For 11 years, his students mostly raved about him.

“If you look for ‘easy’ then don’t bother,” one student wrote on RateMyProfessor.com  after taking Heller’s course in the philosophy of ethics. “If you wish to learn, then take his class. His feedback has made me a better writer & thinker in all other subjects, not just philosophy.”

But because he was a contract or “contingent” teacher, he was hired only on a temporary basis and usually for only two classes at a time. According to Fischer, Heller nevertheless logged 60-plus hours a week lecturing, meeting students and grading papers during the term. That means his wage pencilled out to somewhere  about US$10 an hour.

“He took to living like a monk,” Fischer says. “He couldn’t afford to go out to eat. But I’ve also never seen him happier.”

He would have lived in a barrel, if necessary, to devote himself to teaching
A colleague of Heller

Still, the poverty took a toll. Fischer doesn’t blame Seattle University: in one sense, the school saved Heller’s life by giving him a chance. But low pay like this and lack of any job security, for adjunct faculty in the humanities, has become a nationwide phenomenon.

 Recently there have been stories about contract professors who are homeless or living on food stamps. Research at the University of California-Berkeley published in April found that 25  per cent of the million part-time college faculty in the US are so poor they are enrolled in a public-assistance programme such as Medicaid, food stamps or welfare.

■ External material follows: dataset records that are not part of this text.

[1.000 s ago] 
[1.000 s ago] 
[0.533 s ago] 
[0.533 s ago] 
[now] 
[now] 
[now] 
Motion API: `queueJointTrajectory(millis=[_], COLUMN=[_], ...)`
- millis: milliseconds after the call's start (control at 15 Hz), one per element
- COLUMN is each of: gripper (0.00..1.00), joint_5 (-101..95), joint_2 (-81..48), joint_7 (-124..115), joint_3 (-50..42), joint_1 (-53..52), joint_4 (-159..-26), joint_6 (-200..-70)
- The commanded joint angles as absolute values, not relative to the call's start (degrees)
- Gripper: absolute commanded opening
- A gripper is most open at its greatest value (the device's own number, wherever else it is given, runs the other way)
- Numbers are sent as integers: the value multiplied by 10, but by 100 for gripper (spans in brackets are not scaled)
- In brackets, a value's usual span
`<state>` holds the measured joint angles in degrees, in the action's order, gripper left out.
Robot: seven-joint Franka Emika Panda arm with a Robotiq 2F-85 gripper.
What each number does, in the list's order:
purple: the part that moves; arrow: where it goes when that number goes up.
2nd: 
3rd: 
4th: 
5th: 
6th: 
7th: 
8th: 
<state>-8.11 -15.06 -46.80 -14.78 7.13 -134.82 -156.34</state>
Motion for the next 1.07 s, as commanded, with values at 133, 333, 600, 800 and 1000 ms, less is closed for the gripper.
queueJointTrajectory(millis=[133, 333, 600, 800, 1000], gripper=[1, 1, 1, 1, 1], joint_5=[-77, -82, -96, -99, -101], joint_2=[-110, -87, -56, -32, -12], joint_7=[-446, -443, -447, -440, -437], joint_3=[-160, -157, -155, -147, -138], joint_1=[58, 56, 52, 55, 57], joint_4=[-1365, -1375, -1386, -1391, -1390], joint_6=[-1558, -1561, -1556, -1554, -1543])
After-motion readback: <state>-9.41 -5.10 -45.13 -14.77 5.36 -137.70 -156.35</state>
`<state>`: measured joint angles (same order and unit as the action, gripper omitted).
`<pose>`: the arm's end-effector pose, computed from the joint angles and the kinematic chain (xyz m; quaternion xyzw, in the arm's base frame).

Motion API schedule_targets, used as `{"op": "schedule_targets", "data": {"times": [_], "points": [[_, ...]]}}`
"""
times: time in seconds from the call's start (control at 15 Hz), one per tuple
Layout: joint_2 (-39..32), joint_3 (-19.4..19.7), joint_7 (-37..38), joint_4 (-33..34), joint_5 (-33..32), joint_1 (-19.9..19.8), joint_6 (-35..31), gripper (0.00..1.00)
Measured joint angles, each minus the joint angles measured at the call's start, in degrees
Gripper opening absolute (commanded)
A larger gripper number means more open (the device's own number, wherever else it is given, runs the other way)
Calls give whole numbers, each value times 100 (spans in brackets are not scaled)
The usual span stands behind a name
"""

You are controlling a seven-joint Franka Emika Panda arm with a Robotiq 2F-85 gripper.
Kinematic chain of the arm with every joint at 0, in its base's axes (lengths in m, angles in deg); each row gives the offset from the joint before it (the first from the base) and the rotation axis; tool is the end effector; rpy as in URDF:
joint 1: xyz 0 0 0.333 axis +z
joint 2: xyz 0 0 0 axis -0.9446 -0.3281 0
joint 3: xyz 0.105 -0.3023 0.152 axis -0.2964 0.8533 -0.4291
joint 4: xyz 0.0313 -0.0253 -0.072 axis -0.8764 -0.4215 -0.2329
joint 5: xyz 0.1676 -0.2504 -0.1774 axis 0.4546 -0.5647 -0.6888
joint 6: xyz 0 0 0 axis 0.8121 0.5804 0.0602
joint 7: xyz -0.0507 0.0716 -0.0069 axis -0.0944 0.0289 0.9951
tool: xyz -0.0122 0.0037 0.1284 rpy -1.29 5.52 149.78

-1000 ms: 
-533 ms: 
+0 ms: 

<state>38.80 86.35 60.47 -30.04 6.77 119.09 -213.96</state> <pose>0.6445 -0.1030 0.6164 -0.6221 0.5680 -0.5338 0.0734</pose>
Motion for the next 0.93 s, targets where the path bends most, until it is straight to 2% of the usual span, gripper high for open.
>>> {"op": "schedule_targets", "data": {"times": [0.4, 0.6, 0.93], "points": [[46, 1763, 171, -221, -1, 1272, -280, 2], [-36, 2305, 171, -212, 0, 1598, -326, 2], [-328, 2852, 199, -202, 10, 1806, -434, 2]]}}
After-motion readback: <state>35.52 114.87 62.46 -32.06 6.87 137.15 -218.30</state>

 Fischer says Heller was a symptom of the commodification of education. It’s increasingly about measurable outcomes or monetary results. Because an engineering degree has so much more economic value than one in say, literature, the former is supported while the latter is slowly devalued.

Dave was like an itinerant philosopher,” Fischer says. “There’s almost no role  any more for people like him.”

 In his story, Fischer quoted a University of Washington philosophy professor saying Heller was so dedicated. “He would have lived in a barrel, if necessary, to devote himself to teaching.” That’s a great tribute to the man, but an indictment of the system that it almost came to that.